• Prompt: Keep images out and repeat all data exactly.

BEGIN Data provided

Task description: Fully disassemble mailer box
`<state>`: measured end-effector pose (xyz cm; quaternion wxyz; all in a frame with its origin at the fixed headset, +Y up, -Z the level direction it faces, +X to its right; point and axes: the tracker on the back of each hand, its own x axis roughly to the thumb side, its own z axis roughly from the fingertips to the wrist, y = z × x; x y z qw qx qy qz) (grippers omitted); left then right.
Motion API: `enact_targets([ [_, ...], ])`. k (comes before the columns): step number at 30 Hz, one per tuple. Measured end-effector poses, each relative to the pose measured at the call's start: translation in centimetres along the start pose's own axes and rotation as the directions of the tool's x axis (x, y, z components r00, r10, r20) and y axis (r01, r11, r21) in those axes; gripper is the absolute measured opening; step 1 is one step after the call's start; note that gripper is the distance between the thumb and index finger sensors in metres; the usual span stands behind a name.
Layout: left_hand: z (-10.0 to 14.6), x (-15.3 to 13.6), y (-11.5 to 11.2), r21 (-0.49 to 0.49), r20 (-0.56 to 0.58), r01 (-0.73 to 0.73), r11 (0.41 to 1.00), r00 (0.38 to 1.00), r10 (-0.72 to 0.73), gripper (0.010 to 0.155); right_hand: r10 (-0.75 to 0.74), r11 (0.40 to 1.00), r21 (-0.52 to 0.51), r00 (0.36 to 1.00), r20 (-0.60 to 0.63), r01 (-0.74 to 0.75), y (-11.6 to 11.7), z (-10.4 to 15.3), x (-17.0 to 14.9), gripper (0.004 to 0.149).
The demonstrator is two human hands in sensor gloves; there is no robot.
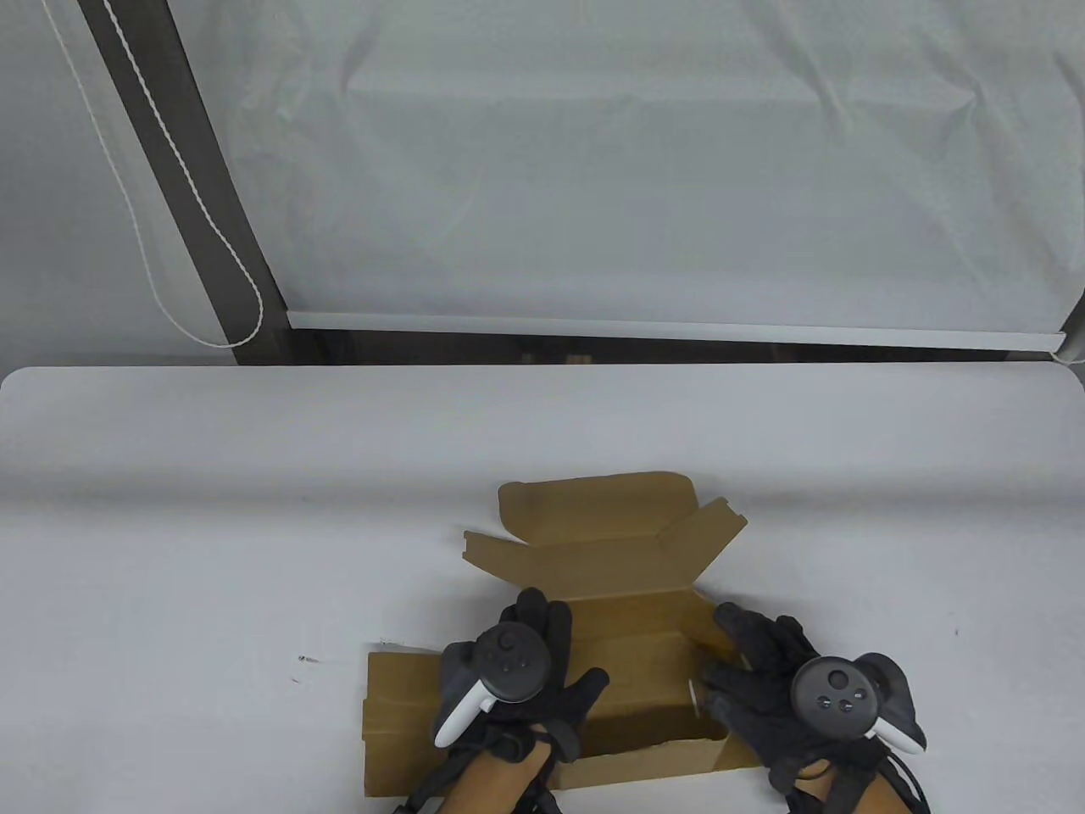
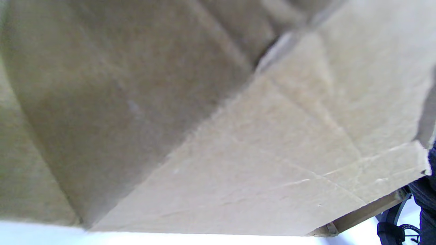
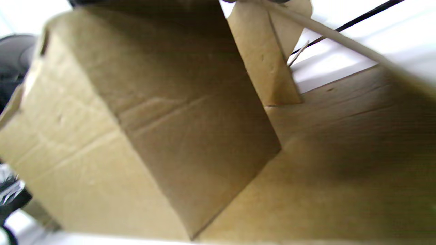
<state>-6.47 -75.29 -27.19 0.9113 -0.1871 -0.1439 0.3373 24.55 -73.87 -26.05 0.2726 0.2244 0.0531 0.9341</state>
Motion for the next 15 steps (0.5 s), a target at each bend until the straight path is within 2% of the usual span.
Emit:
enact_targets([
  [5, 0.0, -0.1, 0.1, 0.001, 0.0, -0.01, 1.0, 1.0, 0.01, 0.085, 0.159, 0.987, 0.036, 0.972, -0.172, -0.155, -2.3, 0.8, -1.3, 0.066],
  [8, 0.0, -0.1, 0.1, 0.001, 0.001, -0.008, 1.0, 1.0, 0.008, 0.085, 0.124, 0.992, 0.034, 0.928, -0.351, -0.12, -3.4, 2.0, -4.2, 0.068],
  [11, 0.0, -0.1, 0.1, 0.001, 0.0, -0.014, 1.0, 1.0, 0.014, 0.085, 0.109, 0.994, 0.06, 0.885, -0.452, -0.091, -3.7, 2.8, -7.0, 0.063],
  [13, 0.0, -0.1, 0.1, 0.0, 0.002, -0.017, 1.0, 1.0, 0.017, 0.085, 0.123, 0.991, 0.109, 0.845, -0.521, -0.078, -3.3, 3.1, -8.5, 0.064],
  [14, 0.0, -0.1, 0.1, 0.0, 0.002, -0.016, 1.0, 1.0, 0.016, 0.085, 0.158, 0.983, 0.167, 0.809, -0.566, -0.075, -2.9, 3.2, -9.1, 0.066],
  [15, 0.0, -0.1, 0.1, 0.0, 0.002, -0.015, 1.0, 1.0, 0.015, 0.085, 0.213, 0.959, 0.277, 0.789, -0.576, -0.057, -2.4, 3.1, -9.5, 0.064],
])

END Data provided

• Your solution:
Task description: Fully disassemble mailer box
`<state>`: measured end-effector pose (xyz cm; quaternion wxyz; all in a frame with its origin at the fixed headset, +Y up, -Z the level direction it faces, +X to its right; point and axes: the tracker on the back of each hand, its own x axis roughly to the thumb side, its own z axis roughly from the fingertips to the wrist, y = z × x; x y z qw qx qy qz) (grippers omitted); left then right.
Motion API: `enact_targets([ [_, ...], ])`. k (comes before the columns): step number at 30 Hz, one per tuple. Measured end-effector poses, each relative to the pose measured at the call's start: translation in centimetres along the start pose's own axes and rotation as the directions of the tool's x axis (x, y, z components r00, r10, r20) and y axis (r01, r11, r21) in those axes; gripper is the absolute measured opening; step 1 is one step after the call's start; note that gripper is the distance between the thumb and index finger sensors in metres; the usual span stands behind a name.
Layout: left_hand: z (-10.0 to 14.6), x (-15.3 to 13.6), y (-11.5 to 11.2), r21 (-0.49 to 0.49), r20 (-0.56 to 0.58), r01 (-0.73 to 0.73), r11 (0.41 to 1.00), r00 (0.38 to 1.00), r10 (-0.72 to 0.73), gripper (0.010 to 0.155); right_hand: r10 (-0.75 to 0.74), r11 (0.40 to 1.00), r21 (-0.52 to 0.51), r00 (0.36 to 1.00), r20 (-0.60 to 0.63), r01 (-0.74 to 0.75), y (-11.6 to 11.7), z (-10.4 to 15.3), x (-17.0 to 14.9), gripper (0.004 to 0.149).
The demonstrator is two human hands in sensor gloves; there is no robot.
<state>-6.47 -75.29 -27.19 0.9113 -0.1871 -0.1439 0.3373 24.55 -73.87 -26.05 0.2726 0.2244 0.0531 0.9341</state>
Motion for the next 15 steps (0.5 s), a target at each bend until the straight path is within 2% of the usual span.
Emit:
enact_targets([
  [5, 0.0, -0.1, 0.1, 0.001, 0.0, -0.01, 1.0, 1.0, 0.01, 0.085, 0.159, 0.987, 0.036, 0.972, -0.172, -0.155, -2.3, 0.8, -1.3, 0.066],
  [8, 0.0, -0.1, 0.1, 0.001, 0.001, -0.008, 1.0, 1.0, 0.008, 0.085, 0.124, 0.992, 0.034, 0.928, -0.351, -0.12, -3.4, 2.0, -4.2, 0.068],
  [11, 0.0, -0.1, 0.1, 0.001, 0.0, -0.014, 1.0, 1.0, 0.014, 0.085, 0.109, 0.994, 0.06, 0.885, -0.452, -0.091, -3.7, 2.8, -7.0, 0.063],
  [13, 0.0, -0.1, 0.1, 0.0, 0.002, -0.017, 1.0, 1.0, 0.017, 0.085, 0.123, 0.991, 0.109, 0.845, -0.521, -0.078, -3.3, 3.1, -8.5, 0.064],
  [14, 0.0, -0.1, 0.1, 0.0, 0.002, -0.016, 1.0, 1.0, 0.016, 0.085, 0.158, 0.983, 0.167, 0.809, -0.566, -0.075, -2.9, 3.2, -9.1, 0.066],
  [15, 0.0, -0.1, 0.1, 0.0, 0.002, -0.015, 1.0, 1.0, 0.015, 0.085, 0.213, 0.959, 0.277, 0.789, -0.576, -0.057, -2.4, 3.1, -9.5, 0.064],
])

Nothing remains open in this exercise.